- _What the exercise asks_:
All of the data, word for word and free of pictures, is the expected result.

***

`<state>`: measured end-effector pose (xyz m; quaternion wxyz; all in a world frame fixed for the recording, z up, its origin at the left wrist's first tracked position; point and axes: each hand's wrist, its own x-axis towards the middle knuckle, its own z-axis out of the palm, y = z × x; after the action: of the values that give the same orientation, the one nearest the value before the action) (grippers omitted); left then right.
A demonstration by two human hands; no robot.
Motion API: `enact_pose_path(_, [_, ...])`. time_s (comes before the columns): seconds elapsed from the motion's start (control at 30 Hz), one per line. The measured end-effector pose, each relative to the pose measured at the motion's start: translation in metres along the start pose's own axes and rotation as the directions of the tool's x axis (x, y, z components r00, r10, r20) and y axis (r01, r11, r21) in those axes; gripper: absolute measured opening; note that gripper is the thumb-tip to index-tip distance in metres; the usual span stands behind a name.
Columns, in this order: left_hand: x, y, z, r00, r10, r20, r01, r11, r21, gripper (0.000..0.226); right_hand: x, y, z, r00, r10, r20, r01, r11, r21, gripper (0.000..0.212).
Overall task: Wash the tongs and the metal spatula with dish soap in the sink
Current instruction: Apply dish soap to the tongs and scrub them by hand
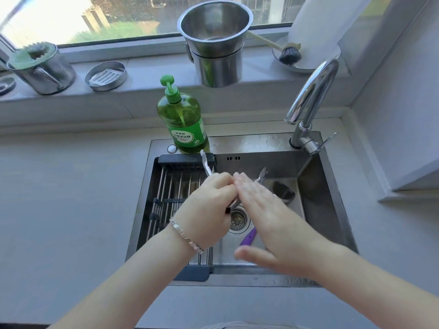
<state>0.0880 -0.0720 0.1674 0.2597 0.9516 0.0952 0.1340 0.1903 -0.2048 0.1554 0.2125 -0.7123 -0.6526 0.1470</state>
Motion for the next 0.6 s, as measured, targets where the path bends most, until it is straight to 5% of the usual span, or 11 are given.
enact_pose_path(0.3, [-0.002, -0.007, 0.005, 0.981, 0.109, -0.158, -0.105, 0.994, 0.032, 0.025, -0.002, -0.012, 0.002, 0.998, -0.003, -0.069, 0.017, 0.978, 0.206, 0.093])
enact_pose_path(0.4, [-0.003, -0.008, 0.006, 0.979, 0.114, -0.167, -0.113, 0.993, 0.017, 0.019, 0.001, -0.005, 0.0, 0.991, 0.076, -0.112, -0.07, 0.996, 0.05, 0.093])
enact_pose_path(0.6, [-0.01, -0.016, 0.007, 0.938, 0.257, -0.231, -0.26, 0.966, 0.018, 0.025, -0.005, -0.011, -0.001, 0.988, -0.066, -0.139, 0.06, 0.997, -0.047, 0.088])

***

- _Written response_:
`<state>`: measured end-effector pose (xyz m; quaternion wxyz; all in a world frame fixed for the recording, z up, its origin at the left wrist's first tracked position; point and axes: each hand's wrist, its own x-axis towards the middle knuckle, its own z-axis out of the palm, y = z × x; after the action: of the values that give the same orientation, the one nearest the value before the action) (grippers omitted); left then right.
A demonstration by two human hands; no robot.
Motion API: `enact_pose_path(_, [_, ...])`. time_s (comes before the columns): seconds elapsed from the motion's start (control at 30 Hz), one per line. The measured end-effector pose, each relative to the pose measured at the motion's start: translation in metres along the start pose's own axes and rotation as the directions of the tool's x axis (x, y, z components r00, r10, r20) and y axis (r01, r11, r21) in those axes; gripper: absolute measured opening; note that gripper is the thumb-tip to index-tip distance in metres; the usual span stands behind a name.
Columns, in this order: left_hand: x, y, z, r00, r10, r20, r01, r11, r21, gripper (0.000..0.226); right_hand: x, y, z, r00, r10, r20, r01, r11, r21, gripper (0.000..0.212).
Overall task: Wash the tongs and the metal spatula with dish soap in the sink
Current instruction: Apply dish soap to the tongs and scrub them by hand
<state>0.0880 -0.0720 0.1674 0.2597 0.9516 0.0952 0.1340 0.1903 -0.2048 0.1554 0.2125 -0.7123 -0.6526 0.1470</state>
Motion for the next 0.6 s, as measured, targets where the path bends most, until it is straight to 5% of the usual span, or 11 are given.
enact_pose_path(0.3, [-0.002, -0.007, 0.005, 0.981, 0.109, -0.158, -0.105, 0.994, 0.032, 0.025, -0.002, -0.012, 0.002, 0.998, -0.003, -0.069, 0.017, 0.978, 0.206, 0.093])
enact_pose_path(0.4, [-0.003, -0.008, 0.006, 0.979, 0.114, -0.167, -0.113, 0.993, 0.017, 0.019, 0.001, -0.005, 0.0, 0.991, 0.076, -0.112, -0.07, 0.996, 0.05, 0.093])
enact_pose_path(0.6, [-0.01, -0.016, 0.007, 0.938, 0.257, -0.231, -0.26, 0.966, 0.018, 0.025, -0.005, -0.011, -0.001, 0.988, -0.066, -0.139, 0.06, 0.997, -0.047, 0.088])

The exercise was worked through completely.